北京大學國家發展研究院副院長、中國經濟研究中心教授姚洋—— 一位宏觀經濟、制度創新領域的引航者,一位秉持平等自由和社會公正的經濟學家,一位直言不諱自己為“中左”政治傾向的經濟學者……近日,姚洋對從“泛利性政府”過渡到“中性政府”的相關言論,引發了社會各界的不少爭議。那么,姚洋究竟怎樣解釋“中性政府”的概念?他又是如何看待中國經濟改革奇跡的?
檢察風云:您怎樣評價中國經濟改革30年來取得的成績和存在的不足?
與蘇聯、東歐國家實行的“振蕩療法”不同的是,中國的體制轉型變革幾乎都是“自下而上”的,先在少數地方試行,成功之后,在全國推廣。
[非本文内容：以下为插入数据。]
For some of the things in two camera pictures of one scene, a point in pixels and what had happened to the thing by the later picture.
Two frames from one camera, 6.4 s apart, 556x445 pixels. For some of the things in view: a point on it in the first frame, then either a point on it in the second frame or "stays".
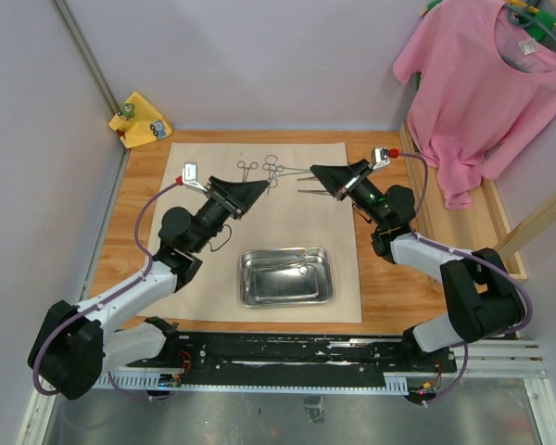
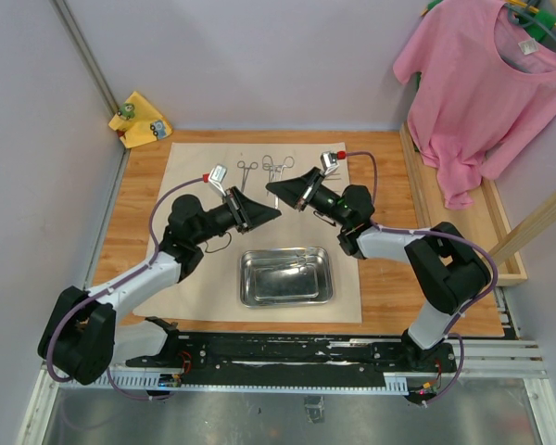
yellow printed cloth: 139,122 stays
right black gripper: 344,180 to 298,192
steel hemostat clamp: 241,164 stays
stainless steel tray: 284,276 stays
如果說有不足,我覺得應該分階段來看。這30年基本上可分為三個階段:頭十年是理論準備期,1980年代實際上是一個思想解放的過程;1990年代是改革期,重要的改革都是在這個時期完成的;進入第三個十年的時候,政府又開始回過頭來把社保重新撿起來,開始注重一些民生問題。而當我們進入下一個十年的時候,我們要做什么?我覺得要做的就是對經濟結構的調整,要更多地關注民生。如果到2022年,政府能基本退出經濟領域,集中力量搞民生,那中國跳出“中等收入陷阱”基本上就有希望了。
檢察風云:近來有一種聲音認為,中國已進入“中等收入陷阱”的臨界點。那么,中國目前究竟存不存在這種危險,未來中國式的解決方法是什么?
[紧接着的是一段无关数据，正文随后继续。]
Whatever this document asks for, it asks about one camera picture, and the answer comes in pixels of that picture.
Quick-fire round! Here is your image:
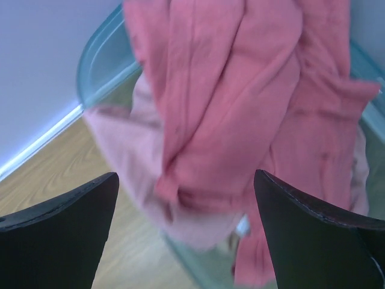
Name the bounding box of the rose red t-shirt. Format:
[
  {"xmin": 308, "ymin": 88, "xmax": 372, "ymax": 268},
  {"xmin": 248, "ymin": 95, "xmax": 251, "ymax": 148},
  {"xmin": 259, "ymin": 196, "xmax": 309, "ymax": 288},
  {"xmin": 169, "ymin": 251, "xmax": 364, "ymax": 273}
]
[{"xmin": 123, "ymin": 1, "xmax": 380, "ymax": 288}]

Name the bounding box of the dusty pink shirt in bin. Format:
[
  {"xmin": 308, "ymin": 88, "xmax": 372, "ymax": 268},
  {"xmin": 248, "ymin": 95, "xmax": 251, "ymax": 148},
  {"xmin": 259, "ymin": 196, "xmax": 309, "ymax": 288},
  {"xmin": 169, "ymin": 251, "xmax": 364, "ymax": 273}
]
[{"xmin": 84, "ymin": 75, "xmax": 245, "ymax": 253}]

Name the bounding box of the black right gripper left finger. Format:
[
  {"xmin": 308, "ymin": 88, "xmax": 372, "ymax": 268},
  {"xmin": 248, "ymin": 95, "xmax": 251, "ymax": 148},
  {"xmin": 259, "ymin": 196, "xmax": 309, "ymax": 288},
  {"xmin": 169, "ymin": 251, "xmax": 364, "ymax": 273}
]
[{"xmin": 1, "ymin": 172, "xmax": 119, "ymax": 288}]

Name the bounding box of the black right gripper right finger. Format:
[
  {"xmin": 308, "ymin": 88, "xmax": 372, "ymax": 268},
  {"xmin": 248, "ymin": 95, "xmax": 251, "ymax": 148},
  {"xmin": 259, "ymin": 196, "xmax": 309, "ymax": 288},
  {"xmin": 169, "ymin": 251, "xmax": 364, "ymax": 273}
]
[{"xmin": 254, "ymin": 170, "xmax": 384, "ymax": 289}]

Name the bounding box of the teal plastic bin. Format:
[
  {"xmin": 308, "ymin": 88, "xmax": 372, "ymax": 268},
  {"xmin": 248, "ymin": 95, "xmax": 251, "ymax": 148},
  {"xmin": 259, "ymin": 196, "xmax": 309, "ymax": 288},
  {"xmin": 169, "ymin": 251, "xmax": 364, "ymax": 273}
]
[{"xmin": 77, "ymin": 6, "xmax": 384, "ymax": 288}]
姚洋:所謂“中等收入陷阱”是指,發展中國家人均國內生產總值達到3000美元時,因快速發展過程中積聚的矛盾集中爆發,導致經濟回落或停滯。
我認為,中國還沒有面臨“中等收入陷阱”的問題,但收入分配不均確實是潛在威脅。導致“陷阱”有兩個重要原因,一是技術進步跟不上。在這方面,“十二五”規劃出臺以來,我國政府對技術進步的投入很大。預計到“十二五”期末,研發投入將占GDP的2%以上。所以技術這方面我們肯定不會落入陷阱。但是收入分配卻越來越不平均,這一點可能會成為“陷阱”的潛在威脅。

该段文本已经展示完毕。